INFORMATION SUPPLIED
□ □ □ □ □

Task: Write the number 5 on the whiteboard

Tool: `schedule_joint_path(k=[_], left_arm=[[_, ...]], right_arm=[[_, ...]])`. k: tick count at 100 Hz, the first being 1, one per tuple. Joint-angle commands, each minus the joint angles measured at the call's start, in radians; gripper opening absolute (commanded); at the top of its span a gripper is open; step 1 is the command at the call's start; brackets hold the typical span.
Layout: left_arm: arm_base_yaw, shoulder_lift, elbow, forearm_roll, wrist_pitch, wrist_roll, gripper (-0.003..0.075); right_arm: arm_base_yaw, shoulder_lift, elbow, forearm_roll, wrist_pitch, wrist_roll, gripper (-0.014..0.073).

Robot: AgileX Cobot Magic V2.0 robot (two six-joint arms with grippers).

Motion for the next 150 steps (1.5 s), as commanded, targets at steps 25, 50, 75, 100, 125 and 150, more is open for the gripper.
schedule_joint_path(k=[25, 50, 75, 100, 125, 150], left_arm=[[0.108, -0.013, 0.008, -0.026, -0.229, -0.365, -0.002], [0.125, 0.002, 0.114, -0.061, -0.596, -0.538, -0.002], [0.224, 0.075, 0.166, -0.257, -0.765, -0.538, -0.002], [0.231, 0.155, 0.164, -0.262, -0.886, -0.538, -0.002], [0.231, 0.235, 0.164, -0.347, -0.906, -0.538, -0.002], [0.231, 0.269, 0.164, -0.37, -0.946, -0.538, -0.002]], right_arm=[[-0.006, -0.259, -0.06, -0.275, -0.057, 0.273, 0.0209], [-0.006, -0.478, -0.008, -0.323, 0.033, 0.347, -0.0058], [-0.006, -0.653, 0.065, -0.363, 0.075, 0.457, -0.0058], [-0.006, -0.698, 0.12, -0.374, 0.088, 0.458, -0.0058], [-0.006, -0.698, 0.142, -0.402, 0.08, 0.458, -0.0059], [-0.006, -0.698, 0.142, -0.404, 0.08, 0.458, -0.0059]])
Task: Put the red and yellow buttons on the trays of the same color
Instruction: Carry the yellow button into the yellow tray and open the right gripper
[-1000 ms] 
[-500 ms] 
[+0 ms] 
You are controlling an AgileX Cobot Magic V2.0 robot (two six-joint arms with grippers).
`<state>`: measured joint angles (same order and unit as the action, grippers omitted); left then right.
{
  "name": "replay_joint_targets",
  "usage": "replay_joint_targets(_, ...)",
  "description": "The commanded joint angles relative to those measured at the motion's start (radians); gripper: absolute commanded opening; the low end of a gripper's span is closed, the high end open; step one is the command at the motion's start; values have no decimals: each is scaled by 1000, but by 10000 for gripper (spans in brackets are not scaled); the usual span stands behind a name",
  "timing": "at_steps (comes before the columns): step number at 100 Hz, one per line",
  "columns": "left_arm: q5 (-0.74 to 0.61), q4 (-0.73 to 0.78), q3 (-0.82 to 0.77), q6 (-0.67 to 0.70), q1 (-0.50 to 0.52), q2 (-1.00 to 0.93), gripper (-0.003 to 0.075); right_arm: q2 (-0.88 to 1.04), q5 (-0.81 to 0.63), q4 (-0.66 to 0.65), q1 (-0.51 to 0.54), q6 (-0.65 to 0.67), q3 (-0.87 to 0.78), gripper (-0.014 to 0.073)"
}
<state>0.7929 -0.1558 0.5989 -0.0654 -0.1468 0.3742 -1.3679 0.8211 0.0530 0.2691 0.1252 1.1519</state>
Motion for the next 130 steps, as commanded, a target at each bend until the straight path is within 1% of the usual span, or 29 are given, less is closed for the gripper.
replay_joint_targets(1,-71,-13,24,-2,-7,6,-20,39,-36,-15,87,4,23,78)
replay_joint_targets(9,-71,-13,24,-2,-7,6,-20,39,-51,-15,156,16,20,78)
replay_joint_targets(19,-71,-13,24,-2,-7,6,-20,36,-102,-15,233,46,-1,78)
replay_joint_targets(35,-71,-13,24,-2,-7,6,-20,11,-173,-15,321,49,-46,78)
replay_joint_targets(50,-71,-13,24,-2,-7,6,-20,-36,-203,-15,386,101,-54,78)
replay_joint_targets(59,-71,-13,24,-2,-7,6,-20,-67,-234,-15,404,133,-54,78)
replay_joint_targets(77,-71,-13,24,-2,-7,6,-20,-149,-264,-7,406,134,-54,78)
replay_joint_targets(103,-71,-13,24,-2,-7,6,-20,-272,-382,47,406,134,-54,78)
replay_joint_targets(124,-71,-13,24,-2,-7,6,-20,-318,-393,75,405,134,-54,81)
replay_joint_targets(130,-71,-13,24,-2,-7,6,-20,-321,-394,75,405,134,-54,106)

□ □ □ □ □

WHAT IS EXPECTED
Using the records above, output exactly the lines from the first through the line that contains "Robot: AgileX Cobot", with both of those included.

RESPONSE AREA
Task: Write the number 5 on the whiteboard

Tool: `schedule_joint_path(k=[_], left_arm=[[_, ...]], right_arm=[[_, ...]])`. k: tick count at 100 Hz, the first being 1, one per tuple. Joint-angle commands, each minus the joint angles measured at the call's start, in radians; gripper opening absolute (commanded); at the top of its span a gripper is open; step 1 is the command at the call's start; brackets hold the typical span.
Layout: left_arm: arm_base_yaw, shoulder_lift, elbow, forearm_roll, wrist_pitch, wrist_roll, gripper (-0.003..0.075); right_arm: arm_base_yaw, shoulder_lift, elbow, forearm_roll, wrist_pitch, wrist_roll, gripper (-0.014..0.073).

Robot: AgileX Cobot Magic V2.0 robot (two six-joint arms with grippers).

The work on this exercise is finished.